**TO DO**
Scan the entries below for the word "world". Copy each line that has it.

**Items from a dataset**

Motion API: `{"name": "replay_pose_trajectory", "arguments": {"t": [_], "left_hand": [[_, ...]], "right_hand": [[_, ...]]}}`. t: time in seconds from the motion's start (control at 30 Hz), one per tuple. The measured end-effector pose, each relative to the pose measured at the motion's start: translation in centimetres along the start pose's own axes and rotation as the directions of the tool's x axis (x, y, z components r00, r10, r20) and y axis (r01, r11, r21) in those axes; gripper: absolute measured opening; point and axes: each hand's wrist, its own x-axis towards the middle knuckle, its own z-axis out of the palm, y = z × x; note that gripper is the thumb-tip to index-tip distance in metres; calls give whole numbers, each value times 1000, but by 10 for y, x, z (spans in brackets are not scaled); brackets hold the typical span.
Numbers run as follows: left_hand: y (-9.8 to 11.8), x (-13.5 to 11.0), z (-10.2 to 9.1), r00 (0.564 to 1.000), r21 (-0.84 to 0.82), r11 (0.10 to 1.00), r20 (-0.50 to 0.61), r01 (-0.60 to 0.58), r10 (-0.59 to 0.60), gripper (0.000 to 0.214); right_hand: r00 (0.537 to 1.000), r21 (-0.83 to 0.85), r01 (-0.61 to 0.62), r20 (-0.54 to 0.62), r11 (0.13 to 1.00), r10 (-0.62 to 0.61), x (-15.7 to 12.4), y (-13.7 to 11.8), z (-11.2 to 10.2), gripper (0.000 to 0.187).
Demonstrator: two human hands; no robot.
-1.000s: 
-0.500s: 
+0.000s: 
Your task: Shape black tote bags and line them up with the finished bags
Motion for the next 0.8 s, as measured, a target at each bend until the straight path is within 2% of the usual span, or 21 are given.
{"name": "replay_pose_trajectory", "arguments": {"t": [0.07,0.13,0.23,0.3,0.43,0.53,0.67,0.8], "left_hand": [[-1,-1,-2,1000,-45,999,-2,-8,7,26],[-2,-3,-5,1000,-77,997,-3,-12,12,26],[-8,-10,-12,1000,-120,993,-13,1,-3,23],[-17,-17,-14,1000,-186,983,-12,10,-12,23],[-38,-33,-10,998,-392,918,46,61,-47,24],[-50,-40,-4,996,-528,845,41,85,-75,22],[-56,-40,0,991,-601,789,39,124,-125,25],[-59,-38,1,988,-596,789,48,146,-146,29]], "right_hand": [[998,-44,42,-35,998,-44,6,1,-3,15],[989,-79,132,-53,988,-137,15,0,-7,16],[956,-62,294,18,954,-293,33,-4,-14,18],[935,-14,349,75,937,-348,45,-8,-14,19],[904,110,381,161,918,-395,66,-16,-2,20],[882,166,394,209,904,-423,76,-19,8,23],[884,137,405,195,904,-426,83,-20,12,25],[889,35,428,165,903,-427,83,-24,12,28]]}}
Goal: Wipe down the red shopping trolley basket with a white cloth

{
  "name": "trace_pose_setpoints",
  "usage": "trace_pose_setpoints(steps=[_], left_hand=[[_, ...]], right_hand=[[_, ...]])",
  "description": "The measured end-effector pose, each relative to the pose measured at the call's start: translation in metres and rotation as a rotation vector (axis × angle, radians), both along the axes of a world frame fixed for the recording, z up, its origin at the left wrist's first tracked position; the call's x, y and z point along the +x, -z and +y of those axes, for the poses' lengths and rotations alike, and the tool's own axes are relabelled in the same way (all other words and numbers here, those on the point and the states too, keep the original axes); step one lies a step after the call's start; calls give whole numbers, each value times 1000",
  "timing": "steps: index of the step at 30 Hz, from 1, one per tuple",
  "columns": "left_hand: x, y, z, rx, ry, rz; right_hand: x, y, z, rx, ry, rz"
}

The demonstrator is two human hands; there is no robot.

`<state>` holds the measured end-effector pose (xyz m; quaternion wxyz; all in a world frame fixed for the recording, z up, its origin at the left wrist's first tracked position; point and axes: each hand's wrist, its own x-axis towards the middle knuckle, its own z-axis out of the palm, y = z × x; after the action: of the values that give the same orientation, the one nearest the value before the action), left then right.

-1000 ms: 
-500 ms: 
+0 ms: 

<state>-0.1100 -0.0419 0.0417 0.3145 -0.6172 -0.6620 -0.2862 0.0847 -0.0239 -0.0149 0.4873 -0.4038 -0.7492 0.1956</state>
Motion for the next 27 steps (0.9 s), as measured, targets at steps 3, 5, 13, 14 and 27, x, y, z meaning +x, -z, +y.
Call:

**TASK SOLUTION**
  "description": "The measured end-effector pose, each relative to the pose measured at the call's start: translation in metres and rotation as a rotation vector (axis × angle, radians), both along the axes of a world frame fixed for the recording, z up, its origin at the left wrist's first tracked position; the call's x, y and z point along the +x, -z and +y of those axes, for the poses' lengths and rotations alike, and the tool's own axes are relabelled in the same way (all other words and numbers here, those on the point and the states too, keep the original axes); step one lies a step after the call's start; calls give whole numbers, each value times 1000",
`<state>` holds the measured end-effector pose (xyz m; quaternion wxyz; all in a world frame fixed for the recording, z up, its origin at the left wrist's first tracked position; point and axes: each hand's wrist, its own x-axis towards the middle knuckle, its own z-axis out of the palm, y = z × x; after the action: of the values that give the same orientation, the one nearest the value before the action), left then right.

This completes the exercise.